How to complete this task
Pull every line containing the word "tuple" from the records.

Material provided
- - -

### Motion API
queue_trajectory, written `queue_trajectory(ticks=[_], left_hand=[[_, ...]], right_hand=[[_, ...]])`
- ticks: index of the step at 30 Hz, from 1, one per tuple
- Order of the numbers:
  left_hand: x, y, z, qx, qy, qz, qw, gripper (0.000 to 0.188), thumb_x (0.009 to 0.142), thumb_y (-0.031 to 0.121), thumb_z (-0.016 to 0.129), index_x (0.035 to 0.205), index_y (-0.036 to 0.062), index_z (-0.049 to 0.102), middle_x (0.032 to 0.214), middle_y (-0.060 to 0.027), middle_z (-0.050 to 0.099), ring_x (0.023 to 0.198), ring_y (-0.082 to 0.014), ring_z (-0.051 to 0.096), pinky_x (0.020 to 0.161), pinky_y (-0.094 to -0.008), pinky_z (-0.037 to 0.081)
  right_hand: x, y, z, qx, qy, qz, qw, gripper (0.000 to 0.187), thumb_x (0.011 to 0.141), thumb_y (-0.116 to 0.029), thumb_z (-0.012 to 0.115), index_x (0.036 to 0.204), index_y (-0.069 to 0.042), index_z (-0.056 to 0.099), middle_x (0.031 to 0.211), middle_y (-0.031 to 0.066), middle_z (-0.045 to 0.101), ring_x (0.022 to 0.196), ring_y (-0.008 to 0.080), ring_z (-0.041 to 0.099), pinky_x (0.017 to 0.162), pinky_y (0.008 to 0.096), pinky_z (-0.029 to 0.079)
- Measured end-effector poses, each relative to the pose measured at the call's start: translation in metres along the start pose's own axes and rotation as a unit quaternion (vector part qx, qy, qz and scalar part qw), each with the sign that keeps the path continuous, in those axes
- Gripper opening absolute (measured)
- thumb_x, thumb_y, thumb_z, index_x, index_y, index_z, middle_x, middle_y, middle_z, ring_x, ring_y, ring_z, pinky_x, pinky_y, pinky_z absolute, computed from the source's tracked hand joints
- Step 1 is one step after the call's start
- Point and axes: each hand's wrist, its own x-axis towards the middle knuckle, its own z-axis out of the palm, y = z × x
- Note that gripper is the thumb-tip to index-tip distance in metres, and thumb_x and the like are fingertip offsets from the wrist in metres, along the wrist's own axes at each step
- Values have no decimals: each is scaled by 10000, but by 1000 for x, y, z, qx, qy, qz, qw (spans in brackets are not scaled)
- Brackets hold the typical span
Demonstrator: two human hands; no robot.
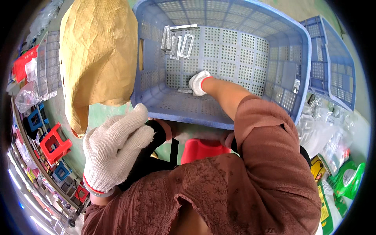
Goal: The person sits on the floor and repeatedly picks up small rectangular metal parts from a blue crate. They hold the parts in gloved hands, turning them over to inspect the surfaces, and then place them back into the crate.
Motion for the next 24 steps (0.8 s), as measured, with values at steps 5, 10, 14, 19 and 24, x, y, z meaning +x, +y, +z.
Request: queue_trajectory(ticks=[5, 10, 14, 19, 24], left_hand=[[0, -3, 2, 16, 9, 16, 1000, 312, 807, 175, 762, 1091, 55, 716, 876, -125, 719, 752, -261, 716, 659, -324, 534], [3, -7, 3, 17, 10, 41, 999, 316, 840, 229, 717, 1103, 59, 676, 812, -86, 697, 696, -238, 682, 561, -334, 494], [2, -3, 0, -21, -15, -29, 999, 338, 784, 150, 785, 1100, 46, 723, 862, -143, 709, 757, -275, 716, 700, -328, 541], [3, -7, -3, -10, -37, -43, 998, 338, 787, 157, 782, 1101, 46, 720, 842, -141, 702, 743, -289, 708, 702, -343, 543], [1, -16, -1, -52, -40, -18, 998, 341, 792, 161, 776, 1108, 50, 711, 830, -143, 691, 739, -298, 702, 681, -342, 538]], right_hand=[[4, 11, 4, 82, 4, 13, 997, 340, 864, -289, 603, 1125, -110, 727, 1155, 103, 710, 1059, 323, 684, 818, 499, 564], [14, 21, 3, 179, -18, 75, 981, 507, 825, -253, 637, 1315, -124, 608, 1265, 122, 663, 1089, 313, 674, 867, 459, 552], [-5, 4, -18, 167, -9, 93, 981, 526, 783, -339, 696, 1270, -145, 651, 1219, 113, 681, 1071, 304, 672, 869, 445, 550], [30, 47, -15, 508, -6, 50, 860, 299, 813, -270, 696, 1025, -60, 700, 1134, 171, 683, 985, 258, 664, 873, 395, 555], [47, 45, -61, 871, 229, -53, 432, 169, 888, -97, 672, 1035, -46, 605, 988, 64, 628, 733, 183, 570, 584, 354, 494]])
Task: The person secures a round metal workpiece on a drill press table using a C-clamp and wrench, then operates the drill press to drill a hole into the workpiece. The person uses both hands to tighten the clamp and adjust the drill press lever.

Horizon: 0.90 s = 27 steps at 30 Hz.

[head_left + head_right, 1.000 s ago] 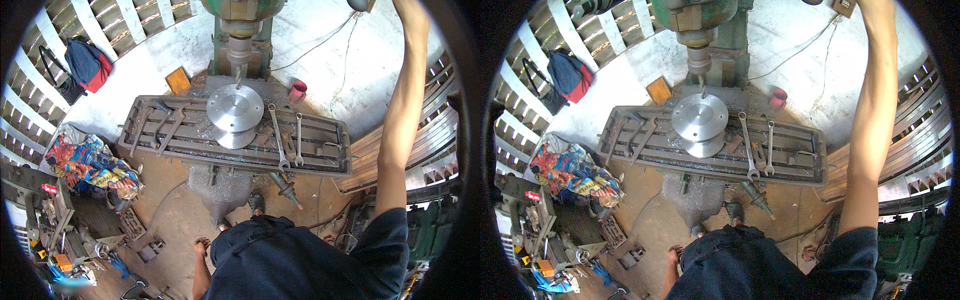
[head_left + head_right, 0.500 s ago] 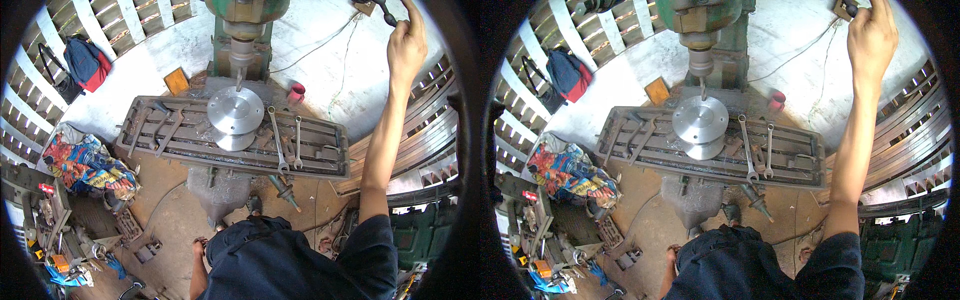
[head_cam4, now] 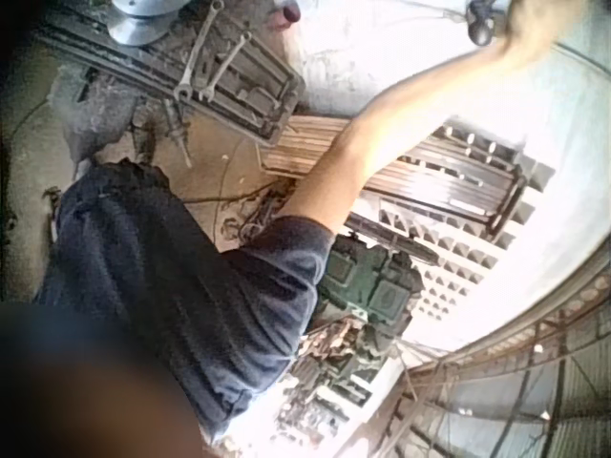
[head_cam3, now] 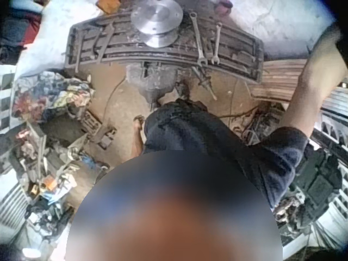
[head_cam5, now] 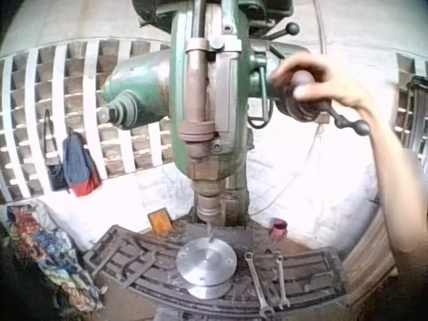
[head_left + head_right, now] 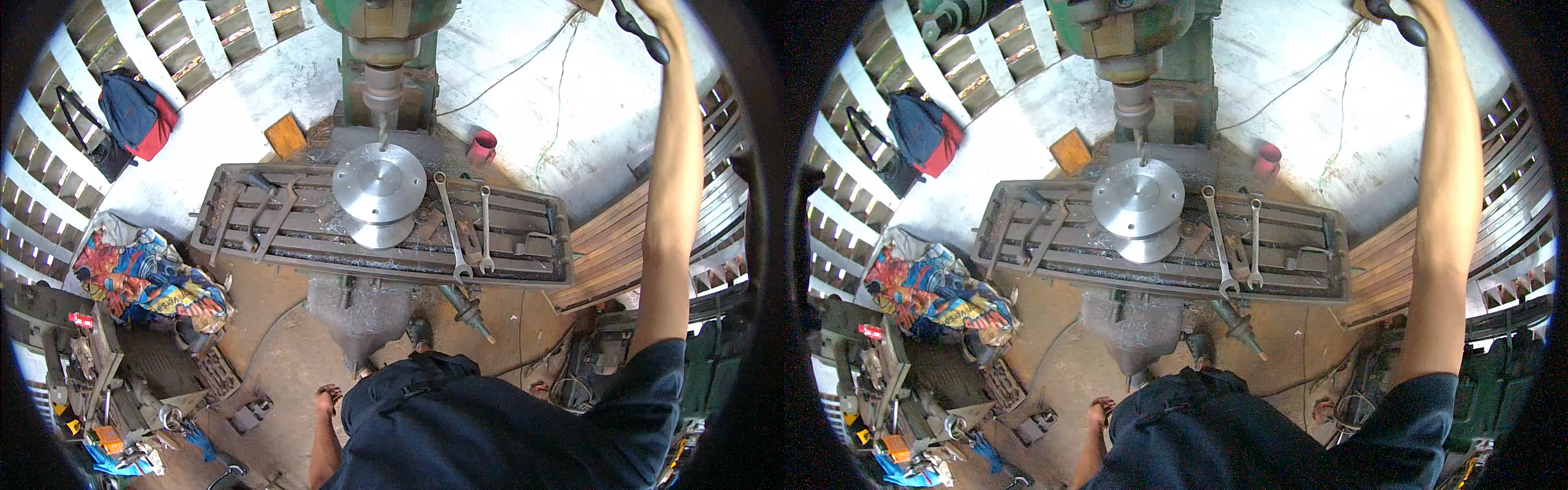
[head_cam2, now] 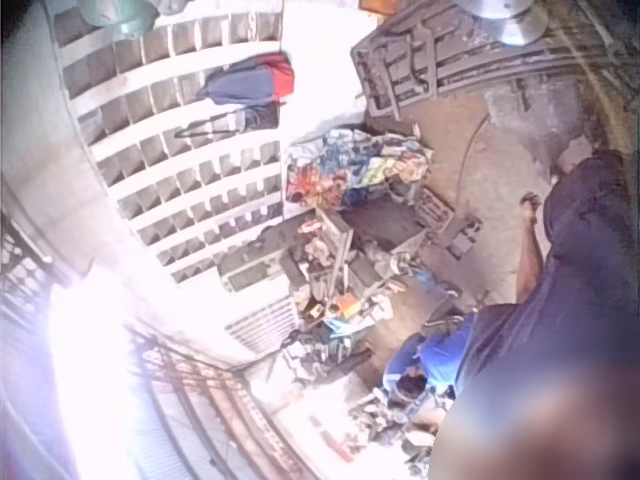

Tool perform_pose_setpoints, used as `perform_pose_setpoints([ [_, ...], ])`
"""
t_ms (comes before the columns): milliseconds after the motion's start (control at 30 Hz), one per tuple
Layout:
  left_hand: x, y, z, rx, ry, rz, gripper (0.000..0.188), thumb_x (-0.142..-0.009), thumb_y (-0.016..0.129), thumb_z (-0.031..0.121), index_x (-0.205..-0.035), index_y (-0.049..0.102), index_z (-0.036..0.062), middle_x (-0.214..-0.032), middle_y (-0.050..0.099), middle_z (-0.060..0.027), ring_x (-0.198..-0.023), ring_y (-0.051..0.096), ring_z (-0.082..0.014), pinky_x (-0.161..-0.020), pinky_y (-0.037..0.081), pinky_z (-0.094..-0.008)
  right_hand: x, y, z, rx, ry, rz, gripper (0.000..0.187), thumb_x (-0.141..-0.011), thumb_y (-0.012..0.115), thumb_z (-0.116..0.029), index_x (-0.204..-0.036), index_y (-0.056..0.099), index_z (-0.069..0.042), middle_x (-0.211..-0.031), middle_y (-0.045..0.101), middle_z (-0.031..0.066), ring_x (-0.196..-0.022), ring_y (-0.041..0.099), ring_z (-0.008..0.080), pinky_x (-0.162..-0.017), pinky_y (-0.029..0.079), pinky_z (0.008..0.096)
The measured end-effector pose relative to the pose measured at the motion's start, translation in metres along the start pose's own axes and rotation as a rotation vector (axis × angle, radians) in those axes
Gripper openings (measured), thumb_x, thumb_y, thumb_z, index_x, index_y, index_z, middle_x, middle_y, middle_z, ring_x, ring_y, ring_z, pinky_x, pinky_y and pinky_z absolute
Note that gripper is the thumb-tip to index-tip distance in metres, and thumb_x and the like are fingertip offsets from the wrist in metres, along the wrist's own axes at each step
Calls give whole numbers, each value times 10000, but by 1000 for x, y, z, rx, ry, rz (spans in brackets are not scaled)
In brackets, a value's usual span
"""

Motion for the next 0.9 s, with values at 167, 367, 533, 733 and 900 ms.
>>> perform_pose_setpoints([
  [167,6,-2,-19,-6,-57,51,239,-941,414,6,-1081,604,-31,-924,690,-182,-813,690,-288,-741,593,-401,14,17,33,-437,145,116,245,-831,756,-72,-1016,597,-54,-850,623,21,-732,578,78,-603,459,218],
  [367,8,-11,-36,-6,-110,64,238,-928,415,-5,-1071,604,-31,-918,690,-180,-798,684,-282,-727,583,-392,24,1,37,-323,136,456,190,-857,721,-90,-988,584,-84,-851,575,-20,-705,543,47,-603,422,192],
  [533,14,-10,-24,12,-44,40,233,-915,422,-15,-1064,600,-33,-936,691,-186,-820,684,-289,-734,587,-399,27,-2,36,-394,18,583,174,-877,712,-82,-995,585,-76,-813,574,-13,-673,538,47,-590,416,181],
  [733,21,-5,-12,19,-38,84,238,-920,415,-24,-1080,591,-35,-954,693,-191,-841,689,-294,-739,594,-406,47,-8,45,-367,74,868,170,-912,698,-107,-1037,587,-72,-770,577,19,-660,530,66,-581,426,183],
  [900,19,-5,-17,-10,-49,62,251,-930,402,-22,-1102,584,-34,-964,691,-190,-854,691,-294,-757,593,-402,58,-12,55,-469,27,976,214,-943,685,-133,-1114,572,-71,-787,596,36,-657,540,88,-584,450,196],
])
Point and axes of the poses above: each hand's wrist, its own x-axis away from the middle knuckle, its own y-axis out of the palm, z = x × y, the point moved 9 cm from there along -x, towards the middle knuckle
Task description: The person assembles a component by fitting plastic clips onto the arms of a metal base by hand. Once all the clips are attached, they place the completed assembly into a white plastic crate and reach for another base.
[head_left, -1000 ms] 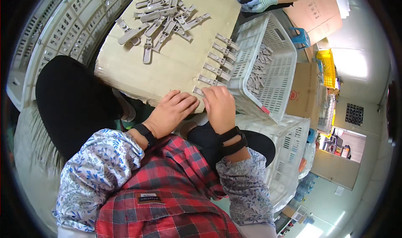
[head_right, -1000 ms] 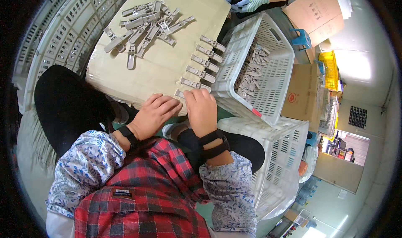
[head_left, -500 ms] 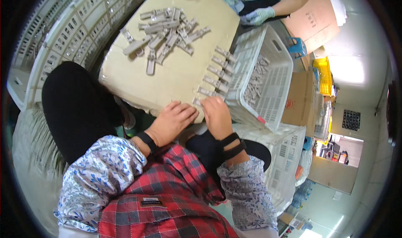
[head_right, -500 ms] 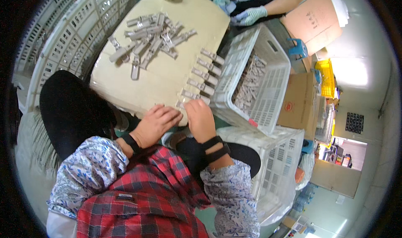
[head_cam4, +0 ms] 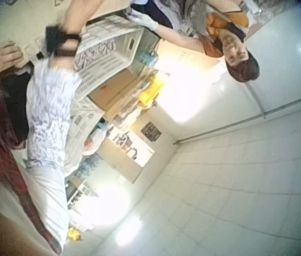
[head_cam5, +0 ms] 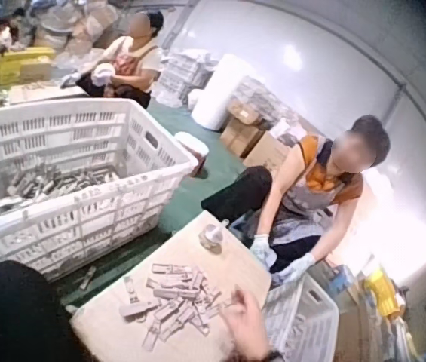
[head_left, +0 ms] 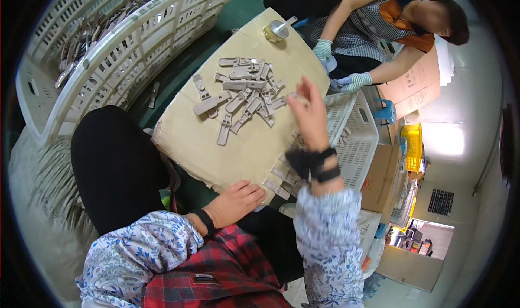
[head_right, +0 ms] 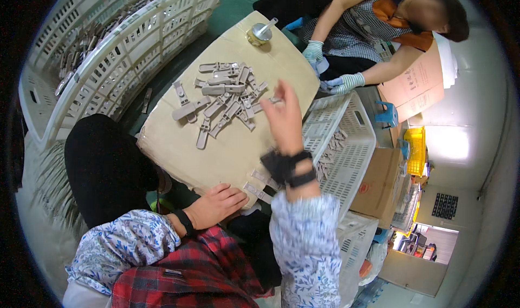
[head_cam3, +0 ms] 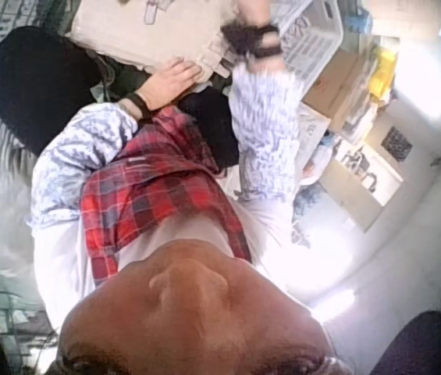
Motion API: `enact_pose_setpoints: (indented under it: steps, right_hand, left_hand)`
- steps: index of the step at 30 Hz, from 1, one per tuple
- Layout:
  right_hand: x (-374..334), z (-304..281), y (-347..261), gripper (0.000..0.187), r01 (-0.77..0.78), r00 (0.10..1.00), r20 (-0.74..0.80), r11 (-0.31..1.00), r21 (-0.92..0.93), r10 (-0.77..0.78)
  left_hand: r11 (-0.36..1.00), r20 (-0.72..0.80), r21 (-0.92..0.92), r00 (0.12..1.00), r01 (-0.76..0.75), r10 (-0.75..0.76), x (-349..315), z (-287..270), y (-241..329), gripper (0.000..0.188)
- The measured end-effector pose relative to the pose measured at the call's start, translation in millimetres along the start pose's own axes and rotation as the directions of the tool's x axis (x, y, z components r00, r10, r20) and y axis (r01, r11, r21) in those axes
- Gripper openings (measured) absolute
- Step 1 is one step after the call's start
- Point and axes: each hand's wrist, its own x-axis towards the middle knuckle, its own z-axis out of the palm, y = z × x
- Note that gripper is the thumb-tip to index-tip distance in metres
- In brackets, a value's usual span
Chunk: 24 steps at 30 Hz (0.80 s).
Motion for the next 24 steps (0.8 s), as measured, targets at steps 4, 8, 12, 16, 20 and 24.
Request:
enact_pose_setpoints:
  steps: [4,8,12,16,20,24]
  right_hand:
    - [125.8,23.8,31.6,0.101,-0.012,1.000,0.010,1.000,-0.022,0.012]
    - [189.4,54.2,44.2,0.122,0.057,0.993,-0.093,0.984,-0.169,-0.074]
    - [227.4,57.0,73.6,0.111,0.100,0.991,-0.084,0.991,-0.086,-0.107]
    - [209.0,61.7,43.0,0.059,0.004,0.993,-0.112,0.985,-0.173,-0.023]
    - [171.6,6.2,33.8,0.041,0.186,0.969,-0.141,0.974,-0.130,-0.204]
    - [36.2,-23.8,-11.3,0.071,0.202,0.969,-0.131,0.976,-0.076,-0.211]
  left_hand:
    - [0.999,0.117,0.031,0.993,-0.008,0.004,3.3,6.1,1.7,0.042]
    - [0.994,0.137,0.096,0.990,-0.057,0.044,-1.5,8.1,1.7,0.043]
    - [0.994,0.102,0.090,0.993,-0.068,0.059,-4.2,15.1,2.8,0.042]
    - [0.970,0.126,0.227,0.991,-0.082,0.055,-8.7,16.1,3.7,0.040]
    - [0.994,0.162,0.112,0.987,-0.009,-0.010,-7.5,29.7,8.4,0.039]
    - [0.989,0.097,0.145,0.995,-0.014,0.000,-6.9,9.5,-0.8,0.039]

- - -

Response below
- ticks: index of the step at 30 Hz, from 1, one per tuple
t_ms (comes before the columns): milliseconds after the motion's start (control at 30 Hz), one per tuple
- steps: index of the step at 30 Hz, from 1, one per tuple

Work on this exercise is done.